● **Your instructions**: All entries need to be written out verbatim, with pictures omitted.

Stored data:
□ □ □ □ □ □ □

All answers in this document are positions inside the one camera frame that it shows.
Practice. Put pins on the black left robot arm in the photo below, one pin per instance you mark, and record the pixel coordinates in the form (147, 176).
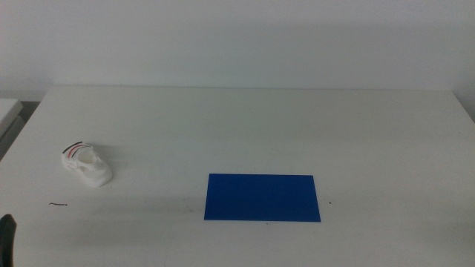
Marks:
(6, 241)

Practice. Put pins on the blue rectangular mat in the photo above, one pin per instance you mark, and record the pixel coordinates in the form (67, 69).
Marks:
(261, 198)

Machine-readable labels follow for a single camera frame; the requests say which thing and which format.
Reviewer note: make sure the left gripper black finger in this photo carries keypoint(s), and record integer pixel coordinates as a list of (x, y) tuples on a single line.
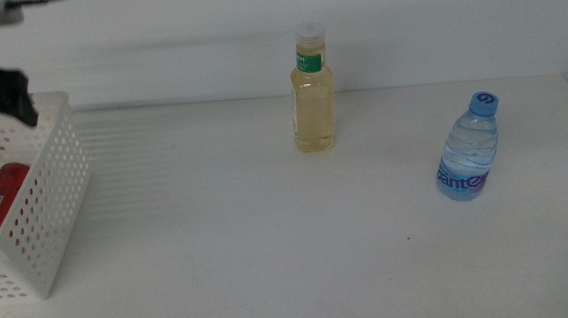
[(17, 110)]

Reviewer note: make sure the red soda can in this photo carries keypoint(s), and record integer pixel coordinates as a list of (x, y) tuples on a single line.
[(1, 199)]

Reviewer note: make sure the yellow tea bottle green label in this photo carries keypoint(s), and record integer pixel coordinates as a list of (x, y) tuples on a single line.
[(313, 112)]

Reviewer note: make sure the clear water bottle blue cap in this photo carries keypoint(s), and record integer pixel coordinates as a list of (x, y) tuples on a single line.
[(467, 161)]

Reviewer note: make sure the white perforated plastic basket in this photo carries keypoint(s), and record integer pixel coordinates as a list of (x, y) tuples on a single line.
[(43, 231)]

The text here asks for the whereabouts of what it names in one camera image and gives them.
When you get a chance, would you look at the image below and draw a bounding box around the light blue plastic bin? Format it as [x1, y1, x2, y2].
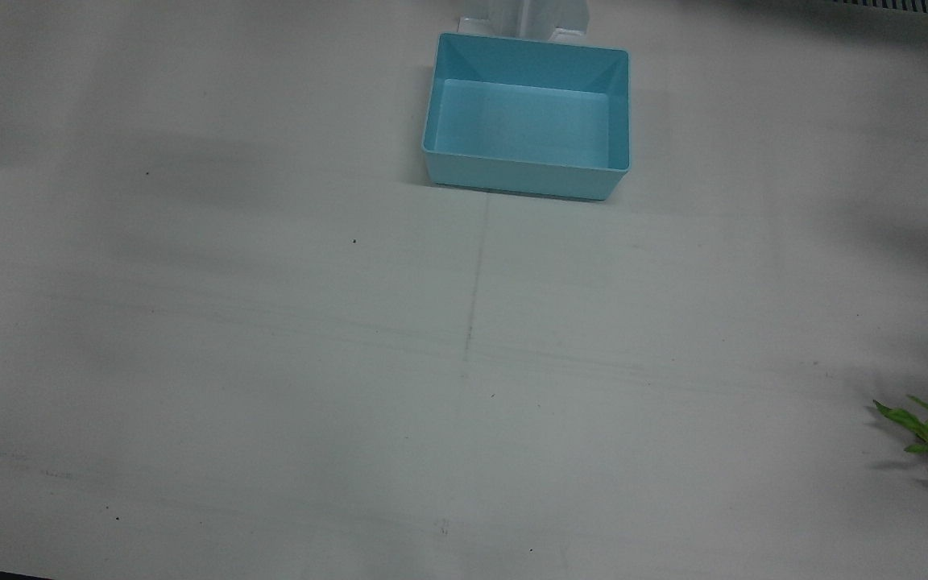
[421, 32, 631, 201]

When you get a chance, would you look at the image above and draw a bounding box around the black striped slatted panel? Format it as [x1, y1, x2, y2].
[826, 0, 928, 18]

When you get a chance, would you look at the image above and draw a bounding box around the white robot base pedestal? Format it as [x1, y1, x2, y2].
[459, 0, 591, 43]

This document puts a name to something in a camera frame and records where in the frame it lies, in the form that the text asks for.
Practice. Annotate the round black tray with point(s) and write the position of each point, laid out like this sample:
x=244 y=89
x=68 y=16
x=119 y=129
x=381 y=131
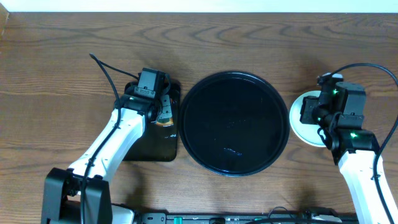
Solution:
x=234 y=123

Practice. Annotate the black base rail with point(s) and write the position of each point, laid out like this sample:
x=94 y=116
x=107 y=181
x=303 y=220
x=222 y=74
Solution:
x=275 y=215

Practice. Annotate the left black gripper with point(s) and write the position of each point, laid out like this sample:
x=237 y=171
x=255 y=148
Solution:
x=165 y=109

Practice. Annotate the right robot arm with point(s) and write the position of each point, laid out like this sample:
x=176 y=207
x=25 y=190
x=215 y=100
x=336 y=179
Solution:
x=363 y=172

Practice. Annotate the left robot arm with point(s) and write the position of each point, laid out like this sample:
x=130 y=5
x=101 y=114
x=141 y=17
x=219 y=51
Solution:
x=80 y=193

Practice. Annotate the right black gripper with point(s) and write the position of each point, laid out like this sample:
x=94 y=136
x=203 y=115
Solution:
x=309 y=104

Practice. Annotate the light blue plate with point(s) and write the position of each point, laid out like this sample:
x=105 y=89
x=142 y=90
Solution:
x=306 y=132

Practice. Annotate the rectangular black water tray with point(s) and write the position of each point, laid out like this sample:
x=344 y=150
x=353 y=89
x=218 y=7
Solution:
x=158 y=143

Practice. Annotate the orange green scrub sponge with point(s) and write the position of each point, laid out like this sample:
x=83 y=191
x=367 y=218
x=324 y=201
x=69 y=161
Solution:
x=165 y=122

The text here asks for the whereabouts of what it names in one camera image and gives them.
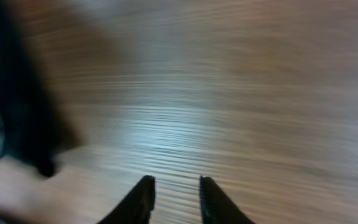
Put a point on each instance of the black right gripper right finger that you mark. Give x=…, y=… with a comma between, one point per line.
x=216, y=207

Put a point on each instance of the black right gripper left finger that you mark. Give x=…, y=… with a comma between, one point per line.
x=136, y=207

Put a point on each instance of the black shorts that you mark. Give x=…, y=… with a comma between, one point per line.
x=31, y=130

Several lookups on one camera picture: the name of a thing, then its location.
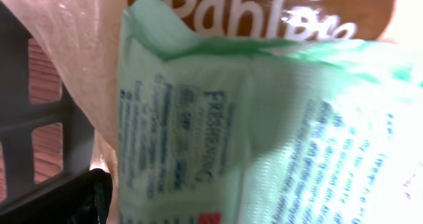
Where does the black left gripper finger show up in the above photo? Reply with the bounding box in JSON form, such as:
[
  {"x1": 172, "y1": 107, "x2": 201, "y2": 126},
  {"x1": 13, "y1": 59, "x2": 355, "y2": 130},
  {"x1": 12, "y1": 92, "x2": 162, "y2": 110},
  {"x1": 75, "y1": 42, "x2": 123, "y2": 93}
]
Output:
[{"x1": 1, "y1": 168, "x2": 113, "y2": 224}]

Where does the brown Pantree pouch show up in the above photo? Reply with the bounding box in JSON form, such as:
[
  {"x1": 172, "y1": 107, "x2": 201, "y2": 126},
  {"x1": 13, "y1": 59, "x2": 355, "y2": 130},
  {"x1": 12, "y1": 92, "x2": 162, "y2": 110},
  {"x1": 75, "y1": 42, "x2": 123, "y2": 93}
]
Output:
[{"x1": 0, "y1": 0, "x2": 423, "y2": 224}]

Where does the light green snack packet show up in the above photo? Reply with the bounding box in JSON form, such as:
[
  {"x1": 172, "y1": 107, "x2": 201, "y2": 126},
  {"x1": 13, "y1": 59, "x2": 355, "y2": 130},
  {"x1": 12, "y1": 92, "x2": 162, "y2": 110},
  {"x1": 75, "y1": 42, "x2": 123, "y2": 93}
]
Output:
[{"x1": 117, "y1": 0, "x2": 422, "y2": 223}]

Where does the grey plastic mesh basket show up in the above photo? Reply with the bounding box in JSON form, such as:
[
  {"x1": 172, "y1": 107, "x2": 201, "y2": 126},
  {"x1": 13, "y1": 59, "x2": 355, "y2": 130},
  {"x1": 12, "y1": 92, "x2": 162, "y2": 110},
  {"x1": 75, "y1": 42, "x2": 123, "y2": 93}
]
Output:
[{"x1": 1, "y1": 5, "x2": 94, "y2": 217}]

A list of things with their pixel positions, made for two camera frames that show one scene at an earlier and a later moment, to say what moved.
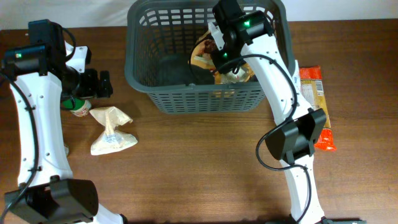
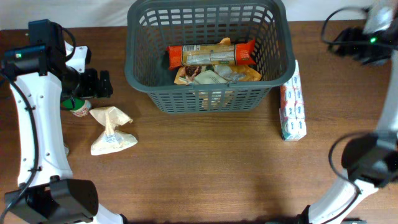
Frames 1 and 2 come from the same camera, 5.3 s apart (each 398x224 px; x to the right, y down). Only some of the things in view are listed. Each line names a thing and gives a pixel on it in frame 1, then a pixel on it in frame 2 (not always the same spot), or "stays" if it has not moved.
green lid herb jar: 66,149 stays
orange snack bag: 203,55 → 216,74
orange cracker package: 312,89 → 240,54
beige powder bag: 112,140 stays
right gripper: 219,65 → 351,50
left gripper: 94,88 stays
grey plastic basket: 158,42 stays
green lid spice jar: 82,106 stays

□ □ □ □ □ □ □

● **Response area**:
All answers in this document are positions inside the one camera frame that it shows.
Practice. Put pins on the black left robot arm in the photo below, one pin per instance you mark, and record the pixel coordinates in the form (147, 176).
Marks:
(6, 241)

Practice. Put pins on the blue rectangular mat in the photo above, one pin per instance you mark, and record the pixel coordinates in the form (67, 69).
Marks:
(261, 198)

Machine-readable labels follow for a single camera frame; the requests say which thing and which format.
Reviewer note: make sure the left gripper black finger in this photo carries keypoint(s), and record integer pixel coordinates as a list of (x, y) tuples on a single line.
[(17, 110)]

Reviewer note: make sure the red soda can in this photo carries keypoint(s), and record integer pixel coordinates as a list of (x, y) tuples on a single line.
[(1, 199)]

Reviewer note: make sure the yellow tea bottle green label in this photo carries keypoint(s), and record integer pixel coordinates as a list of (x, y) tuples on a single line.
[(313, 112)]

Reviewer note: make sure the clear water bottle blue cap in this photo carries keypoint(s), and record integer pixel coordinates as a list of (x, y) tuples on a single line.
[(467, 161)]

Reviewer note: make sure the white perforated plastic basket in this photo carries keypoint(s), and record integer pixel coordinates as a list of (x, y) tuples on a single line.
[(43, 231)]

The text here asks for the whereabouts of what it names in one camera image and gives them.
When you get a chance, would you look at the image below and draw a bounding box around the light blue plastic bin? Format it as [x1, y1, x2, y2].
[421, 32, 631, 201]

When you get a chance, would you look at the image above and draw a bounding box around the black striped slatted panel? Format it as [x1, y1, x2, y2].
[826, 0, 928, 18]

When you get a chance, would you look at the image above and draw a bounding box around the white robot base pedestal? Format it as [x1, y1, x2, y2].
[459, 0, 591, 43]

This document puts a name to something in a camera frame and records where in the frame it lies, in the form that the text asks for.
Practice. Annotate the round black tray with point(s) and write the position of each point, laid out like this sample:
x=244 y=89
x=68 y=16
x=119 y=129
x=381 y=131
Solution:
x=234 y=123

Practice. Annotate the black base rail with point(s) and write the position of each point, laid out like this sample:
x=94 y=116
x=107 y=181
x=303 y=220
x=222 y=74
Solution:
x=275 y=215

Practice. Annotate the left black gripper with point(s) and write the position of each point, laid out like this sample:
x=237 y=171
x=255 y=148
Solution:
x=165 y=109

Practice. Annotate the right robot arm with point(s) and write the position of each point, laid out like this sample:
x=176 y=207
x=25 y=190
x=215 y=100
x=336 y=179
Solution:
x=363 y=172

Practice. Annotate the left robot arm with point(s) and write the position of each point, laid out like this sample:
x=130 y=5
x=101 y=114
x=141 y=17
x=219 y=51
Solution:
x=80 y=193

Practice. Annotate the right black gripper with point(s) and write the position of each point, laid out like this sample:
x=94 y=136
x=203 y=115
Solution:
x=309 y=104

Practice. Annotate the light blue plate with point(s) and write the position of each point, laid out like this sample:
x=105 y=89
x=142 y=90
Solution:
x=306 y=132

Practice. Annotate the rectangular black water tray with point(s) and write the position of each point, laid out like this sample:
x=344 y=150
x=353 y=89
x=218 y=7
Solution:
x=158 y=143

Practice. Annotate the orange green scrub sponge with point(s) and write the position of each point, laid out like this sample:
x=83 y=191
x=367 y=218
x=324 y=201
x=69 y=161
Solution:
x=165 y=122

The text here asks for the whereabouts of what it names in one camera image and gives them.
Put a point on each instance of the black right gripper right finger that you mark. Give x=…, y=… with a comma between, one point per line.
x=216, y=207

Put a point on each instance of the black right gripper left finger that you mark. Give x=…, y=… with a comma between, one point per line.
x=136, y=207

Put a point on each instance of the black shorts that you mark. Give x=…, y=… with a comma between, one point per line.
x=31, y=130

Several lookups on one camera picture: the name of a thing, then its location.
Where does the black left gripper finger show up in the above photo? Reply with the bounding box in JSON form, such as:
[
  {"x1": 172, "y1": 107, "x2": 201, "y2": 126},
  {"x1": 13, "y1": 59, "x2": 355, "y2": 130},
  {"x1": 12, "y1": 92, "x2": 162, "y2": 110},
  {"x1": 75, "y1": 42, "x2": 123, "y2": 93}
]
Output:
[{"x1": 1, "y1": 168, "x2": 113, "y2": 224}]

Where does the brown Pantree pouch show up in the above photo? Reply with the bounding box in JSON form, such as:
[
  {"x1": 172, "y1": 107, "x2": 201, "y2": 126},
  {"x1": 13, "y1": 59, "x2": 355, "y2": 130},
  {"x1": 12, "y1": 92, "x2": 162, "y2": 110},
  {"x1": 75, "y1": 42, "x2": 123, "y2": 93}
]
Output:
[{"x1": 0, "y1": 0, "x2": 423, "y2": 224}]

Where does the light green snack packet show up in the above photo? Reply with the bounding box in JSON form, such as:
[
  {"x1": 172, "y1": 107, "x2": 201, "y2": 126},
  {"x1": 13, "y1": 59, "x2": 355, "y2": 130},
  {"x1": 12, "y1": 92, "x2": 162, "y2": 110},
  {"x1": 75, "y1": 42, "x2": 123, "y2": 93}
]
Output:
[{"x1": 117, "y1": 0, "x2": 422, "y2": 223}]

Where does the grey plastic mesh basket show up in the above photo? Reply with the bounding box in JSON form, such as:
[
  {"x1": 172, "y1": 107, "x2": 201, "y2": 126},
  {"x1": 13, "y1": 59, "x2": 355, "y2": 130},
  {"x1": 12, "y1": 92, "x2": 162, "y2": 110},
  {"x1": 75, "y1": 42, "x2": 123, "y2": 93}
]
Output:
[{"x1": 1, "y1": 5, "x2": 94, "y2": 217}]

A list of things with their pixel positions, made for two camera frames that show one scene at an earlier and a later moment, to say what moved.
Frames 1 and 2 come from the same camera, 5.3 s apart (each 398x224 px; x to the right, y down). Only some of the things in view are listed. Each line names a thing and gives a pixel on it in frame 1, then a pixel on it in frame 2 (not always the same spot), or "stays" if it has not moved.
green lid herb jar: 66,149 stays
orange snack bag: 203,55 → 216,74
orange cracker package: 312,89 → 240,54
beige powder bag: 112,140 stays
right gripper: 219,65 → 351,50
left gripper: 94,88 stays
grey plastic basket: 158,42 stays
green lid spice jar: 82,106 stays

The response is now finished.